I’m lost already, no clue what they’re talking about. David reaches into the glove compartment, pulls something out, and hands it over his head to Dallas.
He takes it, reaches into his front pocket, and pulls out a lighter. Then he puts a thin white joint to his mouth and lights it. I stare in fascination as his cheeks hollow and the cherry on the end glows bright. It’s not the first joint I’ve seen, because hell, the kids in my neighborhood stroll around in broad daylight smoking them, but it is the first time I’ve been in such close proximity.
Dallas holds the smoke in his lungs and exhales slowly, before passing it over to me with a wink. “Want a hit?”
I know I should pay attention to the warning bells going off inside my head, and the small tingle of fear in my belly, but then I think of Bryce calling me a kid and I know without a doubt I don’t want to be viewed that way.
Besides…it’s my sixteenth birthday and I deserve to have some fun. “You’ll get me home by midnight, right?”
“Absolutely,” he says with a broad grin.
I can’t help it as I smile back, I take the joint from his hand, and bring it to my lips.
PRESENT TIME…
“That will be fifty dollars,” the cab driver says, jolting me out of my memories.

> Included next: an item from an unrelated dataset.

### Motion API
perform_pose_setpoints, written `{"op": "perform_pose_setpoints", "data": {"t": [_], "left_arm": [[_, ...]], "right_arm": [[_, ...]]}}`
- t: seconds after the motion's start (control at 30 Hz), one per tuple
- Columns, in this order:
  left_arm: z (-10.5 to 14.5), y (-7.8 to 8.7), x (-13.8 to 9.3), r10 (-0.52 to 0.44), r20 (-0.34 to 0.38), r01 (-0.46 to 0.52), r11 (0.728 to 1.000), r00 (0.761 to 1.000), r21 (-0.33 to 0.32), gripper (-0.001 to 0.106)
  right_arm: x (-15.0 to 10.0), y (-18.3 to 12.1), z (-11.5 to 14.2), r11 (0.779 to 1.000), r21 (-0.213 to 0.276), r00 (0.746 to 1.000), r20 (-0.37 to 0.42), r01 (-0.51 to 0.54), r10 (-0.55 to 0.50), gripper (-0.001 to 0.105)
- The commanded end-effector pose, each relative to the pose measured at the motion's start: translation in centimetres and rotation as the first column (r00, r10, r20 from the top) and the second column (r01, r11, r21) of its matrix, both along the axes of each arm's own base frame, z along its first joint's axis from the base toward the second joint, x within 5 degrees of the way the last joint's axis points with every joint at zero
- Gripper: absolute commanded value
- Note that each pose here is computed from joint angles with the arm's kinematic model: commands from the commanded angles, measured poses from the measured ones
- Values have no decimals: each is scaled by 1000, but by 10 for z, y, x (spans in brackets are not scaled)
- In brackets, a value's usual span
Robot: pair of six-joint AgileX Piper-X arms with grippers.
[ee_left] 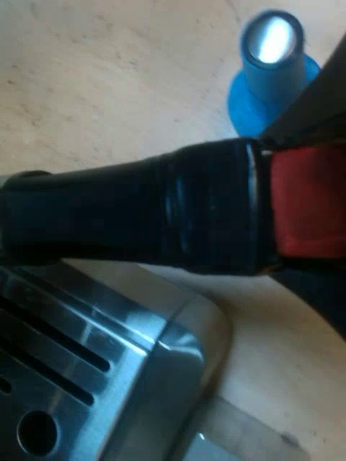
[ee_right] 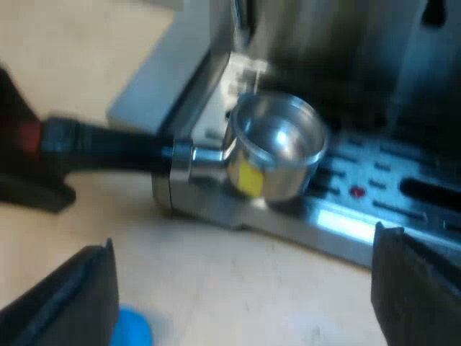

I turn my head to the right and see the familiar gray house of my childhood.
I pull my one and only credit card out of my wallet and swipe it through the digital reader attached to the seat in front of me. I wait for it to process and add a 15 percent tip, realizing that for the first time in forever I can use my card without worrying that it’s going to max out.
Thanks, Beck. I really appreciate all the money you’ve given me to pay for school. It means I can actually afford things like a long cab ride out to Belle Haven.
I thank the cabbie and exit the vehicle, trudging up the sidewalk. I’m weary and I’m sad and this is the only place I thought to come. My apartment is foreign to me, having left that life firmly behind when I committed to moving in with Beck. It didn’t seem right to go there, and all I could think about was crawling into my bed and sleeping away my misery.
Tomorrow I’d look at things with a fresh eye and a clear heart, and figure out where to go from there. I suppose I’d need to go back to my apartment, and hope that Beck will quickly deliver my clothes so I can have something to wear. I also need my phone, and I have class tomorrow at one P.M., but I’m thinking of skipping. Right now my heart isn’t into anything except sleep.
I pull my keys out, locate the one I need, and open the door. Dad and Maria are both at work, and I’m glad. I don’t think I can handle the questions that would inevitably come as to why I was showing up out of the blue in the middle of the day. I’ll deal with them when they get home.
For now, I drop my purse onto the small side table beside the couch, dumping my keys inside. I walk back to my bedroom, which really doesn’t look like my bedroom anymore. It still has my bed and dresser, but nothing left of the high school girl who once lived here. Maria’s sewing machine sits on my old desk where I used to write in my journal.
I toe off my shoes and pull the covers back on the bed. I crawl in, pull them up over my head, and close my eyes. I try not to think of Beck, but that’s virtually impossible. He was so many things to me in such a short period of time. He was a new life.
A fresh start.
A possibility I thought I’d never have.
But right now, he’s the man who just broke me.